Legroom was OK, I guess it was 32”. There was an audio IFE in the armrest but not active during this short flight, so I can’t comment on this feature.
Economy Class seating on PK-GEF (old interior, no PTV’s)
Legroom and safety card
Furthermore I was very impressed by the groundhandling in LOP. Despite the high load (I estimate a load of 90%), boarding finished really quickly and doors closed very early too. This resulted in more then 10 minutes early departure! Wow,… did you expect that to happen in Indonesia?
At the moment of pushback the cabin crew performs a manual safety demo in both Bahasa and English language, and they finished quick compared to what I’m used to in Europe. The cabin was checked and they took seats. Just prior before takeoff also the captain came on the speaker welcoming us on board and he estimated a flying time of only 25 minutes.
We lined up on runway 13 and took off in darkness. Plus the fact that nearly no lights were seen on the island (not so much houses etc) it was a bit of strange feeling.
Lining up runway 13
When we levelled (not so high altitude) the cabin crew came around; one of them had a basket with boiled sweets, the other flightattendant offered a carton package containing jasmine tea (cold, nearly frozen).
Catering offering on this short flight
Taxfree sales were not conducted on this flight, and the only other time the crew was seen was during the collection of waste prior to landing.
Soon we overflew the South of Bali, I recognized some areas around Nusa Dua, and we made some righthand turns to final approach for runway 09, where we landed about 20 minutes early.
It was obvious that the Boeing 737 jetengines are quite a bit faster then the props on the MA60.
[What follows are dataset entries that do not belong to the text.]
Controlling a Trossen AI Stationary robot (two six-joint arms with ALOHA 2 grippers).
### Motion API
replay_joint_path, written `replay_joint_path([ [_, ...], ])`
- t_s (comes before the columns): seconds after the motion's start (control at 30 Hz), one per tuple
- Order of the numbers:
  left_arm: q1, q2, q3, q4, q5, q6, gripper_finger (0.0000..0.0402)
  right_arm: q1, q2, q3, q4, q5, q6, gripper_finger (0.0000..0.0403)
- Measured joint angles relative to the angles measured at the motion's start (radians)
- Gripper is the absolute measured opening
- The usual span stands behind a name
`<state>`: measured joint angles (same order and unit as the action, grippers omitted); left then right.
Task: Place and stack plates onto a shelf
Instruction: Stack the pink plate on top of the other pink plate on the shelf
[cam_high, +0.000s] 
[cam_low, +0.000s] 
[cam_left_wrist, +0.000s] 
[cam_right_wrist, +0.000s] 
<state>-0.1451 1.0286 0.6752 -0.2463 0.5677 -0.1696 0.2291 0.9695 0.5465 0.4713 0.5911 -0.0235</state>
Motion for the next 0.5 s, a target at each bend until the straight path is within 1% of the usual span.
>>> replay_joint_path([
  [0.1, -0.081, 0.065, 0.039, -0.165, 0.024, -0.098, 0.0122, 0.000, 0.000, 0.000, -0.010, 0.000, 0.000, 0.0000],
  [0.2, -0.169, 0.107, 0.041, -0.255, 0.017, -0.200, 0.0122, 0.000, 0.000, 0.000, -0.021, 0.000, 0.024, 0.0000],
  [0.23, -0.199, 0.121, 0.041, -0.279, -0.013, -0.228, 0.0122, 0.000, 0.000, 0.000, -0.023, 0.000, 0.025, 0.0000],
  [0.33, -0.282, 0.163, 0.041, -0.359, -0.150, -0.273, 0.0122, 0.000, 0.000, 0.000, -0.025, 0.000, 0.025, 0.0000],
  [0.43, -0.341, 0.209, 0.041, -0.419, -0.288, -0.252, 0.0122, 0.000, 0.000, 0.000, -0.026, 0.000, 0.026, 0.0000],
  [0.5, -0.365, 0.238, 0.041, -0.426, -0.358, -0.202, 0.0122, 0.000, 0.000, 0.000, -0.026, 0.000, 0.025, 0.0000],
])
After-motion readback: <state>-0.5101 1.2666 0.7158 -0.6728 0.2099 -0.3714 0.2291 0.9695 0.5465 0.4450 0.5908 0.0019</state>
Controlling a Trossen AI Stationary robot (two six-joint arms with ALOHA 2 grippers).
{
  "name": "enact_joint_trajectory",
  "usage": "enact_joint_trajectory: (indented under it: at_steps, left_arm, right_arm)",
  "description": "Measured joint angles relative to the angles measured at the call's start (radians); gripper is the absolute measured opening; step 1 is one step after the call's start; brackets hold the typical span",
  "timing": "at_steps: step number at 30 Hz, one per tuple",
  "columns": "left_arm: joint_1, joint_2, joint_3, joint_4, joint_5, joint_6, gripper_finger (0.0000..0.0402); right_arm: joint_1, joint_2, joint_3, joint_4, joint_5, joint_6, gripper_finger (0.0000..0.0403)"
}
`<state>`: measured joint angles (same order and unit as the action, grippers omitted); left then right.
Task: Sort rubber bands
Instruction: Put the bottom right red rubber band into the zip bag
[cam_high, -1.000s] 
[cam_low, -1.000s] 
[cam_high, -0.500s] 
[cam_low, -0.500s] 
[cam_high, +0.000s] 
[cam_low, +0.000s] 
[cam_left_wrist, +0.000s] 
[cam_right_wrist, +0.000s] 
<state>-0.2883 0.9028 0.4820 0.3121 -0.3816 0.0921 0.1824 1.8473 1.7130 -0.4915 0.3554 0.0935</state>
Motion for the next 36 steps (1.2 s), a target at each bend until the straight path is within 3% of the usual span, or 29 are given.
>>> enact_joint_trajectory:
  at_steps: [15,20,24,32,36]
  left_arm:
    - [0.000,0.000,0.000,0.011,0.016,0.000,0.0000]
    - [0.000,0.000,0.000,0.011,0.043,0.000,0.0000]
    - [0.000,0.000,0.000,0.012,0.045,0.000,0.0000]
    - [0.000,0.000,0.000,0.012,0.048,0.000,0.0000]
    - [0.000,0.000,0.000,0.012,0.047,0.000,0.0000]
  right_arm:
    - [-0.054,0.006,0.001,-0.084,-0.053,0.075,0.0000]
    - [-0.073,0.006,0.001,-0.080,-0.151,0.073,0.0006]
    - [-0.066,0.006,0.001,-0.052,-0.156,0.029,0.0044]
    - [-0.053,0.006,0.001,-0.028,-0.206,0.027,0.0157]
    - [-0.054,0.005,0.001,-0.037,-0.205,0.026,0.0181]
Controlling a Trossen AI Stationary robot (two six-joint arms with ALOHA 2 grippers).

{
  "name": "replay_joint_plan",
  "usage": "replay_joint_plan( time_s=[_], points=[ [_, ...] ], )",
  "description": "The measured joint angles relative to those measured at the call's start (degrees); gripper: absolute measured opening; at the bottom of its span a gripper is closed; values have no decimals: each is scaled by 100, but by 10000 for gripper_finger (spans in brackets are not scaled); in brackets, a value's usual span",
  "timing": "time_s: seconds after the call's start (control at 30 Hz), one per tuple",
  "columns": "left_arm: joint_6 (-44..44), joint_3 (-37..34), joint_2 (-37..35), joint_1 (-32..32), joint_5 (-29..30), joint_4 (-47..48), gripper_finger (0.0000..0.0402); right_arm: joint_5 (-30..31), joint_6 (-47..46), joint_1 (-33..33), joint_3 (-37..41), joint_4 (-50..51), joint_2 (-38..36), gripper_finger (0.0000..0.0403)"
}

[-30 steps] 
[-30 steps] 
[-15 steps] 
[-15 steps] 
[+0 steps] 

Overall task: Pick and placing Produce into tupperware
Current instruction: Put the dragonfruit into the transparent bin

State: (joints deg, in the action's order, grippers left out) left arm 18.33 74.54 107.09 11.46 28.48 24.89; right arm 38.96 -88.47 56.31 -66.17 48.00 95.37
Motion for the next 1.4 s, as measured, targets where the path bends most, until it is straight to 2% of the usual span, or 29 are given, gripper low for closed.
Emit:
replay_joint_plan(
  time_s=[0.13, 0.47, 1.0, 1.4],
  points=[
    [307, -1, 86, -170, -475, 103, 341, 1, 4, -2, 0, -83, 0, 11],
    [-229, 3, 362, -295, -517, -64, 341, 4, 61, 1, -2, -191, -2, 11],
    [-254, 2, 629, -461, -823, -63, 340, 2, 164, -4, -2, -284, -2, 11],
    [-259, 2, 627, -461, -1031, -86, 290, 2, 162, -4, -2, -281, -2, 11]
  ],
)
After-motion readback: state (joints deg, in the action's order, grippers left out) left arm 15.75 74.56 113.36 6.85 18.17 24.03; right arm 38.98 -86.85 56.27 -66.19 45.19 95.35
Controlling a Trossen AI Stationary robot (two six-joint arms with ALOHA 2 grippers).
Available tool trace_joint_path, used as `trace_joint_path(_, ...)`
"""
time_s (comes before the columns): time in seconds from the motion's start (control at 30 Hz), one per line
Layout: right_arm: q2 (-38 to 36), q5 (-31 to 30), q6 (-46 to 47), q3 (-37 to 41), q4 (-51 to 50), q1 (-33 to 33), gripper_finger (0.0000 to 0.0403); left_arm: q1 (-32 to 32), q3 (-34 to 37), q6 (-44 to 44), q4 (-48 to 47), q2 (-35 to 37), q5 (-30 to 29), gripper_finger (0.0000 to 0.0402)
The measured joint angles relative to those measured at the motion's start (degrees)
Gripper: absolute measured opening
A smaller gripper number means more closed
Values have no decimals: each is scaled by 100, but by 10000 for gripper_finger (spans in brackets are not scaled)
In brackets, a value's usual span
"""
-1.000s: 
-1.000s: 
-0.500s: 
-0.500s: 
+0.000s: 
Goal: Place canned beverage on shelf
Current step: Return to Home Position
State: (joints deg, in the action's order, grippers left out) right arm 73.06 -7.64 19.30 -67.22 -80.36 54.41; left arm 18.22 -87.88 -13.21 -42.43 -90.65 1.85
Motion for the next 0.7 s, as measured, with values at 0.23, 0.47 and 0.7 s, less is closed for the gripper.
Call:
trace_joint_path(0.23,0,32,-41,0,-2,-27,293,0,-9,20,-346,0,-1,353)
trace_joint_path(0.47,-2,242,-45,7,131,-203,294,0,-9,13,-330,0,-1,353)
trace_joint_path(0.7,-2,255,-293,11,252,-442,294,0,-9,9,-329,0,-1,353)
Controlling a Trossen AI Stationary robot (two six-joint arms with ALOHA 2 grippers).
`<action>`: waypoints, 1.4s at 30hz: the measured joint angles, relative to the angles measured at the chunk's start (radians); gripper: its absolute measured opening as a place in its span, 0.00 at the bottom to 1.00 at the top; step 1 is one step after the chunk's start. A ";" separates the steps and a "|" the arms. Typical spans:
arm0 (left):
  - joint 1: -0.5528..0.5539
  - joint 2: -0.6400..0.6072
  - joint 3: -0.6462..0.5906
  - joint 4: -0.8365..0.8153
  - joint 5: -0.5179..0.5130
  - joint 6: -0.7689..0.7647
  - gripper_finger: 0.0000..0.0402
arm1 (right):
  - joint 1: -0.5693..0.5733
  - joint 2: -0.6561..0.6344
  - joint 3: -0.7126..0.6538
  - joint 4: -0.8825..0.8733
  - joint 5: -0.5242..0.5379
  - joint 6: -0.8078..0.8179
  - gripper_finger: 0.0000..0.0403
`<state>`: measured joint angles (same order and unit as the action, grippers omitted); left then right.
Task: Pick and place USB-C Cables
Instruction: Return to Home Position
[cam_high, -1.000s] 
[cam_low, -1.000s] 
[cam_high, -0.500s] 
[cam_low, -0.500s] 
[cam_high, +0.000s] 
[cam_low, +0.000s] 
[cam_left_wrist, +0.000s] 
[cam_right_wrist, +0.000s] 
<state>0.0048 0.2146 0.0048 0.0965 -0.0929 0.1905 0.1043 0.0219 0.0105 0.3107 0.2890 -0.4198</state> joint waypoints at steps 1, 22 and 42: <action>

Parking was next to a Garuda A330-200, bound for some Australian destination later that evening, and I noticed several other A330’s around for the evening flights down under. QR was around with a beautiful 77W from DOH, and some other 737’s by GA and Indonesia Air Asia were seen too.
We disembark, via the rear door again, say thanks to the crew and walk at a slow walk towards the arrival building, giving me some more possibilities for some photos.
Garuda PK-GPG (A330), PK-GMD (B737) and Qatar Airways
Singapore Airlines also around with 9V-SRL, a B777-200
On final view on the 737-800 that brought us into here, PK-GEF
Old generation 737: PK-AWD of Indonesia Air Asia
Arrival procedures are were not excisting here, and within minutes we were on the busy streets of Bali again, where we grabbed a taxi to drive us back to Nusa Dua!
Well, that was Lombok for you, and Garuda. I had the impression that this tripreport is more about the island then about the flight, especially since it was such a short hop and nothing special to write about.
Nevertheless I hope you enjoyed this report again, giving you some good insight on the island also. It’s is so 200% different then Bali and definitely an experience to do again!